WHAT YOU HAVE TO DO |
Return nothing except the lines from the one that contains "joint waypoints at" through the end of the material below, each exactly as given.
--- START ---
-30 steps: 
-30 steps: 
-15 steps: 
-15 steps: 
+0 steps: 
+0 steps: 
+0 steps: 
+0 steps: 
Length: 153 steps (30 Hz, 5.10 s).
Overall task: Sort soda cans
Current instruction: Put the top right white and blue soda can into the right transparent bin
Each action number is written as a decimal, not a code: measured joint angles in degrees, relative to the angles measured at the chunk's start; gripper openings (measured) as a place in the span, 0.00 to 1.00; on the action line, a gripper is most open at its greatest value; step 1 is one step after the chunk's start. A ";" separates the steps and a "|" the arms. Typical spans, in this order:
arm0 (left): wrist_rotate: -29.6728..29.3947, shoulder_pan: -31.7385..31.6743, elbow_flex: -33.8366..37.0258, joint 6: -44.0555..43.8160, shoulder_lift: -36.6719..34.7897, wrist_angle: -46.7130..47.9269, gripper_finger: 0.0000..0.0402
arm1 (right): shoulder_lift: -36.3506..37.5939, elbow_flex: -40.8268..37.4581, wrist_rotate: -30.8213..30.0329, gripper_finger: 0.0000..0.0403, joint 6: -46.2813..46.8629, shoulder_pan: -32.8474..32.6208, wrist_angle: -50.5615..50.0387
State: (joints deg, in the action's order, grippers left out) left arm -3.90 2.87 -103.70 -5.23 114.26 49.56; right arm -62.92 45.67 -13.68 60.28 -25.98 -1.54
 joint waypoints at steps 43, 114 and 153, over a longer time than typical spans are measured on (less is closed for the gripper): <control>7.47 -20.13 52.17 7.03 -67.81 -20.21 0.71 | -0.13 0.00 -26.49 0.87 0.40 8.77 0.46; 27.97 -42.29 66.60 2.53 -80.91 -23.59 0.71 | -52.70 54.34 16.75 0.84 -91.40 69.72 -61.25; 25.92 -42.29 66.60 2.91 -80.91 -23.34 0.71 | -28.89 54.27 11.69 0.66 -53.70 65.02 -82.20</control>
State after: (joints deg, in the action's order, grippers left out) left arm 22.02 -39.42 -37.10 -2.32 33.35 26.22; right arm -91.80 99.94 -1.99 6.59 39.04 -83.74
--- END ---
WRITTEN SOLUTION |
 joint waypoints at steps 43, 114 and 153, over a longer time than typical spans are measured on (less is closed for the gripper): <control>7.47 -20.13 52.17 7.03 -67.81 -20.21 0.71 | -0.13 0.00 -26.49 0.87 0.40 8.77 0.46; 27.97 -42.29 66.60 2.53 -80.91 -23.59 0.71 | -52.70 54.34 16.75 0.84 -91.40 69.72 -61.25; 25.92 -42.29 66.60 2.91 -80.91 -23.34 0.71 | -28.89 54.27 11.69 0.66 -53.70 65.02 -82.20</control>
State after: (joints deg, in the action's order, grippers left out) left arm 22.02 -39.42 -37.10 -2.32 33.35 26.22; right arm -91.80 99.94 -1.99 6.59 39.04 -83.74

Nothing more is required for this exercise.